The Restructuring of Programming Paradigms
A “paradigm” is not just a form—it’s a mode of thinking.
As a branch of the writing profession, programmers interact with tens of thousands of lines of code, and naturally, they rely on paradigms for guidance. It’s like having a built-in “system prompt”—you don’t need to explain “what object-oriented programming is” to your colleagues every time, nor do you have to argue endlessly about the details of design patterns. There’s an unspoken understanding that you’re “playing by the rules” in a certain context.
After all, the human “mental window” is limited in size. Collaborating without a paradigm is like chickens talking to ducks—utter miscommunication. If you insist on piling all your functions into a single file with no abstraction or categorization, the consequence is writing documentation until you break down.
But now that artificial intelligence is part of the programmer’s workflow, paradigms are shifting.
First, the way we handle code has transformed from “manual carving” to “semantic understanding.” Those obedient little “coding assistants” can automatically modify your code based on a single instruction. So under this transformation, do traditional coding paradigms still matter?
It depends on your perspective.
They do matter—because large language models deal in language. The clearer the linguistic structure, the easier it is to extract and recreate information. It’s the difference between a pile of unclassified documents and a meticulously organized file cabinet. The information entropy is not the same, and naturally, neither is the efficiency.

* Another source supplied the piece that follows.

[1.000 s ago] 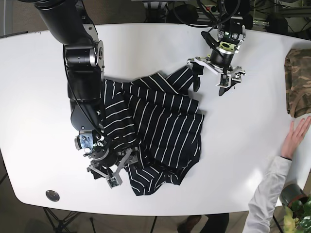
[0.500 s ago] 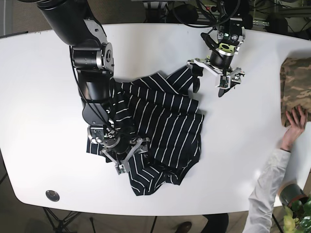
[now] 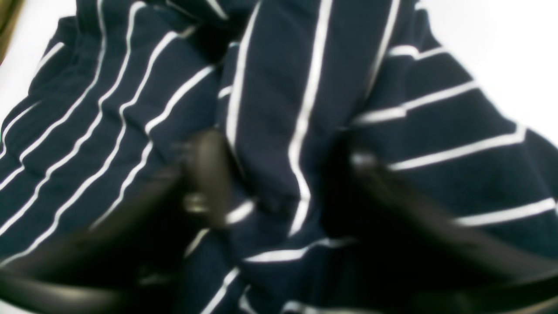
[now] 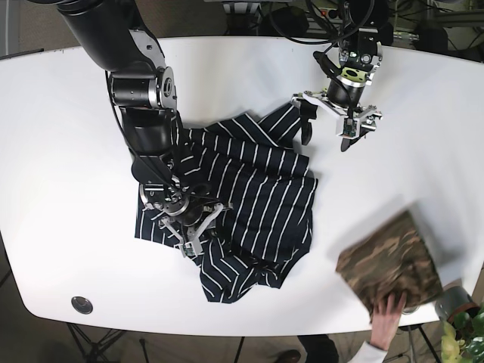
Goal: Fold the T-shirt properly
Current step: 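Lift the striped shirt with the right gripper and shake it out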
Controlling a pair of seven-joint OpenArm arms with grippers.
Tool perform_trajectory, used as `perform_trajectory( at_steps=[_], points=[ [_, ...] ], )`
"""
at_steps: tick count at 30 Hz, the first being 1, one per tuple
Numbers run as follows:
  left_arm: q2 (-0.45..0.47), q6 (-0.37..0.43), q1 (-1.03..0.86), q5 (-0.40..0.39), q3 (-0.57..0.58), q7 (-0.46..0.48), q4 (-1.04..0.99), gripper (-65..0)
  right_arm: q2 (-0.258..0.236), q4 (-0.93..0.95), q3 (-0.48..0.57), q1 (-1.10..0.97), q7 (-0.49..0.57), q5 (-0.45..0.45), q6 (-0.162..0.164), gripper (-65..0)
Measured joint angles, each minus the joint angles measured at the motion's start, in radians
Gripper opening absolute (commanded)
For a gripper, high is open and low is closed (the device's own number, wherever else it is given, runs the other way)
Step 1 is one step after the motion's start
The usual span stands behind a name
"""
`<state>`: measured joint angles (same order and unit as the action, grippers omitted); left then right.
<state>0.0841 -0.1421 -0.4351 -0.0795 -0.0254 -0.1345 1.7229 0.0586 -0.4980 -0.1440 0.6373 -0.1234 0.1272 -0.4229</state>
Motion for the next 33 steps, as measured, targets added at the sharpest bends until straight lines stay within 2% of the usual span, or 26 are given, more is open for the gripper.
perform_trajectory(
  at_steps=[2, 5, 7, 10, 16, 19, 21, 23, 26, 33],
  points=[
    [0.000, 0.000, 0.000, 0.000, 0.000, 0.000, 0.000, -16.5, 0.000, 0.001, 0.000, 0.000, -0.001, 0.000, 0.005, -60.6],
    [0.000, 0.000, 0.002, 0.000, 0.000, 0.000, 0.000, -16.5, 0.000, 0.002, 0.000, 0.011, -0.010, 0.000, 0.050, -63.6],
    [0.000, 0.000, 0.002, 0.000, 0.000, 0.000, 0.000, -16.5, 0.000, -0.016, 0.000, 0.020, -0.016, 0.001, 0.066, -62.9],
    [0.000, 0.000, 0.003, 0.000, 0.000, 0.000, 0.000, -16.5, 0.000, -0.115, 0.000, 0.022, -0.088, 0.002, 0.067, -62.9],
    [0.002, 0.000, 0.003, -0.002, 0.003, -0.002, 0.002, -16.5, -0.002, -0.456, 0.001, 0.029, -0.327, 0.003, 0.060, -62.9],
    [0.002, 0.000, 0.002, -0.004, 0.003, 0.002, 0.004, -16.5, -0.003, -0.621, 0.010, 0.042, -0.406, 0.003, 0.048, -62.9],
    [0.002, 0.000, 0.000, -0.005, 0.003, 0.003, 0.004, -16.5, -0.009, -0.699, 0.040, 0.062, -0.465, 0.006, 0.024, -62.9],
    [0.001, 0.000, 0.000, -0.004, 0.004, 0.000, 0.004, -16.5, -0.020, -0.778, 0.077, 0.094, -0.522, 0.000, -0.019, -62.9],
    [0.002, 0.000, 0.000, -0.004, 0.005, 0.000, 0.004, -16.5, -0.043, -0.874, 0.126, 0.143, -0.597, -0.019, -0.037, -62.9],
    [0.002, -0.002, -0.002, -0.004, 0.005, 0.000, 0.003, -16.5, -0.091, -0.956, 0.135, 0.341, -0.701, -0.022, -0.030, -62.9]
  ],
)
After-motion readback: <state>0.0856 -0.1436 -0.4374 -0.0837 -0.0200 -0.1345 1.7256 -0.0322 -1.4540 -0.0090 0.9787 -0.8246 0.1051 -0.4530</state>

But from another angle, maybe they’re no longer that important. After all, paradigms were originally for humans to read. Now, LLMs can develop their own paradigms—or even revive those long-abandoned “classical practices.” For instance, directly manipulating binary code: who needs layers of abstraction? From a model’s perspective, that quaint notion of “human readability” might be completely unnecessary.
Second, there’s the transformation of the programmer’s role. Whether we accept it or not, this wave of change has quietly pushed us into a new position. The days of hand-crafting code were like seasoned artisans refining woodwork—there was a kind of pride and dignity woven into every character.
But from a business standpoint, when websites and apps are the final product, the programmer is just one link in the industrial chain. Whether you code by hand or use AI to generate it, the user doesn’t care. Our mindset must shift accordingly. I am not just a code porter or a keystroke operator—I am an engineer solving problems. Writing code is a means to that end, not the end itself.
To me, the value of paradigms lies in helping us organize our thoughts, so that our future selves—or others—can quickly get into the zone when reading our code. This was once a form of self-rescue for programmers. But now, LLMs effortlessly surpass us. They have stronger memory, faster analysis, and even if your code is a mess, they can still make sense of it.
So, do we still need paradigms in the future?
Perhaps the real question is: are we willing to hand over our thinking to the model, or do we want to preserve a trace of human logic?
Paradigms are road signs in the world of programming.
But when the roads are no longer built by humans—does that mean we are no longer travelers, or just moving where the machine tells us to go?